[EXERCISE AIM] Search the entries for the word "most" and report each line that has it.

[DATA FOR REVIEW]
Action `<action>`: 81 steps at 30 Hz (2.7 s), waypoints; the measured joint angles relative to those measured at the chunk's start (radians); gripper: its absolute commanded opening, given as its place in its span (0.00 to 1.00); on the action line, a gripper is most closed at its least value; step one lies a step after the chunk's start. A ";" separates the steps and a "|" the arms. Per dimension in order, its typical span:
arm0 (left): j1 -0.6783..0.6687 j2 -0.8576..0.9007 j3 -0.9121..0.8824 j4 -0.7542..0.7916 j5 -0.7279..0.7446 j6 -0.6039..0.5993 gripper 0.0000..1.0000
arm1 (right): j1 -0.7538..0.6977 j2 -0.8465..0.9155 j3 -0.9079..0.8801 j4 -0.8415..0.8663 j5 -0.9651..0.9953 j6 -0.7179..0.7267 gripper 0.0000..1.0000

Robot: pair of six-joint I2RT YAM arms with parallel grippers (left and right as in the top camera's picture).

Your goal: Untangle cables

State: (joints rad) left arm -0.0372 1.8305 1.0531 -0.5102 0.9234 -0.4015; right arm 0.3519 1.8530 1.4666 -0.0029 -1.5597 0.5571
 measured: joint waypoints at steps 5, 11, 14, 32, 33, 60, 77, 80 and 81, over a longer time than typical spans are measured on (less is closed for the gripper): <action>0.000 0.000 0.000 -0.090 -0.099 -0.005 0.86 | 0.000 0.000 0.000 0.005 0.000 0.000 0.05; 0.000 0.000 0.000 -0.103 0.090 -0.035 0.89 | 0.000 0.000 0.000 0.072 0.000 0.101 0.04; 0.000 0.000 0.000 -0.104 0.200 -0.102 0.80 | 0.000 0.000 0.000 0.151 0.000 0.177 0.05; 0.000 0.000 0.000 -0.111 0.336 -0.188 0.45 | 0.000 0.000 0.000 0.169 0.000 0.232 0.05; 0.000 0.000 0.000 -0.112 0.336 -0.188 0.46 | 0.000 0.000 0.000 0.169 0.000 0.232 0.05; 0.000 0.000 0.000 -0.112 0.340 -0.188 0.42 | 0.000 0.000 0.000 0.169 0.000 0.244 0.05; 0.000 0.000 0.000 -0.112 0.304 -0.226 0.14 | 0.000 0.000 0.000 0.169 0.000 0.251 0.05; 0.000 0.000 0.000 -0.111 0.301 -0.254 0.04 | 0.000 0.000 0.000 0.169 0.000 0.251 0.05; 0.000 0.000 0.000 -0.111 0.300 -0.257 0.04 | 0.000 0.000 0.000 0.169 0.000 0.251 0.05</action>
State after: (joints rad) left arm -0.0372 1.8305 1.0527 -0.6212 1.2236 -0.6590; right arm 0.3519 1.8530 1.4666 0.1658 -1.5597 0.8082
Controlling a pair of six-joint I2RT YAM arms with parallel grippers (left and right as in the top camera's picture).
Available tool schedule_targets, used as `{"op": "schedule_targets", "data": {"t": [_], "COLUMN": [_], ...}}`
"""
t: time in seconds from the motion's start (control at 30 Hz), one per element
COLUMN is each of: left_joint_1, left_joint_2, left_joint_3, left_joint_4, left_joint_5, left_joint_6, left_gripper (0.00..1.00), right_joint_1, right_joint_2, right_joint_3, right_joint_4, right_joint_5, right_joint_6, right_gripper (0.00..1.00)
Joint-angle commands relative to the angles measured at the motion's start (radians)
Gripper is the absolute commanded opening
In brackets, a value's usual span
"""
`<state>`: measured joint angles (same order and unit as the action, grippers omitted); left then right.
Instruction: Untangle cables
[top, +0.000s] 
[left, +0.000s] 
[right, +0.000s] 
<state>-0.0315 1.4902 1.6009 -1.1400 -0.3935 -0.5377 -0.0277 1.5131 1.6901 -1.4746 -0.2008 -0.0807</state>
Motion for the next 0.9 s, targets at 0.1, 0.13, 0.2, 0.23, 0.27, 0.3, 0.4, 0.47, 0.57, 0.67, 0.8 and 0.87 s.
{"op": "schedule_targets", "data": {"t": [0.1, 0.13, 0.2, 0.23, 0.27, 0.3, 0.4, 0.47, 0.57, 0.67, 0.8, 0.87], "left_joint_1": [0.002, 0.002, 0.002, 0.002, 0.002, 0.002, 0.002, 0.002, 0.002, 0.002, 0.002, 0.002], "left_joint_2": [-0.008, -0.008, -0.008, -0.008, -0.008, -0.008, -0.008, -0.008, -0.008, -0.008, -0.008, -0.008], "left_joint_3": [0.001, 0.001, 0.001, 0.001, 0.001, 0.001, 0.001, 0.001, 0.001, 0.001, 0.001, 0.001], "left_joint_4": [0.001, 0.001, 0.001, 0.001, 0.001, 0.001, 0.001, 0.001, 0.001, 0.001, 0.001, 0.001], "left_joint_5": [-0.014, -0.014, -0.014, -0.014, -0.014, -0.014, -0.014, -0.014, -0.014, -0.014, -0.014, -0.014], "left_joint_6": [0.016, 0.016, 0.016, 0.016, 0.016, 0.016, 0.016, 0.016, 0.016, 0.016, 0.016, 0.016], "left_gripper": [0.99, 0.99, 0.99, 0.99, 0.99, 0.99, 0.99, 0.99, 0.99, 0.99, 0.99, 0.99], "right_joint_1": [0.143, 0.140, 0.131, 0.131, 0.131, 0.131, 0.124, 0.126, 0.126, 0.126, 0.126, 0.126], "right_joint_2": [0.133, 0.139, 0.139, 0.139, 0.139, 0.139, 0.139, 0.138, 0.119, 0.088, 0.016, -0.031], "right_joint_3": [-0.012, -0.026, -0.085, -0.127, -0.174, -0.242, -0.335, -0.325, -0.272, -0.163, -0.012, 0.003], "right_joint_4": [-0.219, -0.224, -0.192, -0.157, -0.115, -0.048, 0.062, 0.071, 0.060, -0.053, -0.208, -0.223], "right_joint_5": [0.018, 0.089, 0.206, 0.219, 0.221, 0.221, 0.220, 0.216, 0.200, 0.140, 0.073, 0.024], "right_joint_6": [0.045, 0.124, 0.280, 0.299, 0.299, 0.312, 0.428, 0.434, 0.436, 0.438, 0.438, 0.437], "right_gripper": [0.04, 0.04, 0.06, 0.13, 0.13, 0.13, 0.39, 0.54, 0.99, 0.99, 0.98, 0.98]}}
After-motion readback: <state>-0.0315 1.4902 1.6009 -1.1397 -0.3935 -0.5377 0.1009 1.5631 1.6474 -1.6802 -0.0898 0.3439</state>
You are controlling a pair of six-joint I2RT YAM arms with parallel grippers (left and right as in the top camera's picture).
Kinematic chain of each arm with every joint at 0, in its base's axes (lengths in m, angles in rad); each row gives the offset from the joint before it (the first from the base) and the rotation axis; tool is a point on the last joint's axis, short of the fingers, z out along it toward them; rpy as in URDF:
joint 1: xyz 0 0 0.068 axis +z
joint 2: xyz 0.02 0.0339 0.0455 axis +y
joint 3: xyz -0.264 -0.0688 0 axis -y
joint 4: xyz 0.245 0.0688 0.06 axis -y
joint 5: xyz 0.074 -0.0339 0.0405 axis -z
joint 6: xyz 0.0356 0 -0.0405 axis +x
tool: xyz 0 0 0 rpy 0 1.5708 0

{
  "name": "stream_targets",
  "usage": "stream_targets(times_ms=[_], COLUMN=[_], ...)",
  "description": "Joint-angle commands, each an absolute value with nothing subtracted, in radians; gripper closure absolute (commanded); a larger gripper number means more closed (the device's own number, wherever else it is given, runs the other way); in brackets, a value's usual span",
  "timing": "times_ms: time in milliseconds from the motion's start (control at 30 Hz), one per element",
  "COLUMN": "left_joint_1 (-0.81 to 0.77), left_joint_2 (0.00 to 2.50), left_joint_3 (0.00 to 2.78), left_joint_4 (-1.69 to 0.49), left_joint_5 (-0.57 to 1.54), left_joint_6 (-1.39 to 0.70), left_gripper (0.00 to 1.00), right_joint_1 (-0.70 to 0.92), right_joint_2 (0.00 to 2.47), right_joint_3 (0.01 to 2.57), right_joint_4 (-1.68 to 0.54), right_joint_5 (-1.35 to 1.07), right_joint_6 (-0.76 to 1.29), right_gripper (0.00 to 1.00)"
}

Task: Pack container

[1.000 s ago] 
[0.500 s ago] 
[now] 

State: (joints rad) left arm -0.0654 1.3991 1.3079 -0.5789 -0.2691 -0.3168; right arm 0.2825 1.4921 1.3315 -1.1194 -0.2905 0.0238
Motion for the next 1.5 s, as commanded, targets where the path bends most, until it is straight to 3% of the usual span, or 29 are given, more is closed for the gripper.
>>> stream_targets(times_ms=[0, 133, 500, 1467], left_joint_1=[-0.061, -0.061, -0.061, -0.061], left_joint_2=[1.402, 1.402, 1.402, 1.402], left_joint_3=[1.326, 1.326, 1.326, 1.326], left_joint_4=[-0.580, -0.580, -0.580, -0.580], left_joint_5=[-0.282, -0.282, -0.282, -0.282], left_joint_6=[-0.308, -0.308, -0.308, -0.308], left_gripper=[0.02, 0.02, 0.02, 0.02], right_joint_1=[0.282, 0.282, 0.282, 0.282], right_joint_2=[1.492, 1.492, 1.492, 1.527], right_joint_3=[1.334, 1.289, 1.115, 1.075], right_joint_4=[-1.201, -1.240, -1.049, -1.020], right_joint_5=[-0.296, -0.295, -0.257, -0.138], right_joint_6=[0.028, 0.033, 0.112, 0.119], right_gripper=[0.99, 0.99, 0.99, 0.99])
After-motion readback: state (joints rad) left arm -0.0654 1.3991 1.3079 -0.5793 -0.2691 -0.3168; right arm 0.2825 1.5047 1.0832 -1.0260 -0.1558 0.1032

[RESULT FOR THIS TASK]
Action `<action>`: 81 steps at 30 Hz (2.7 s), waypoints; the measured joint angles relative to those measured at the chunk's start (radians); gripper: its absolute commanded opening, given as its place in its span (0.00 to 1.00); on the action line, a gripper is most closed at its least value; step one lies a step after the chunk's start. A ";" separates the steps and a "|" the arms. Per dimension in order, its typical span:
Motion for the next 1.5 s, as commanded, targets where the path bends most, until it is straight to 3% of the usual span, or 29 are given, more is closed for the gripper.

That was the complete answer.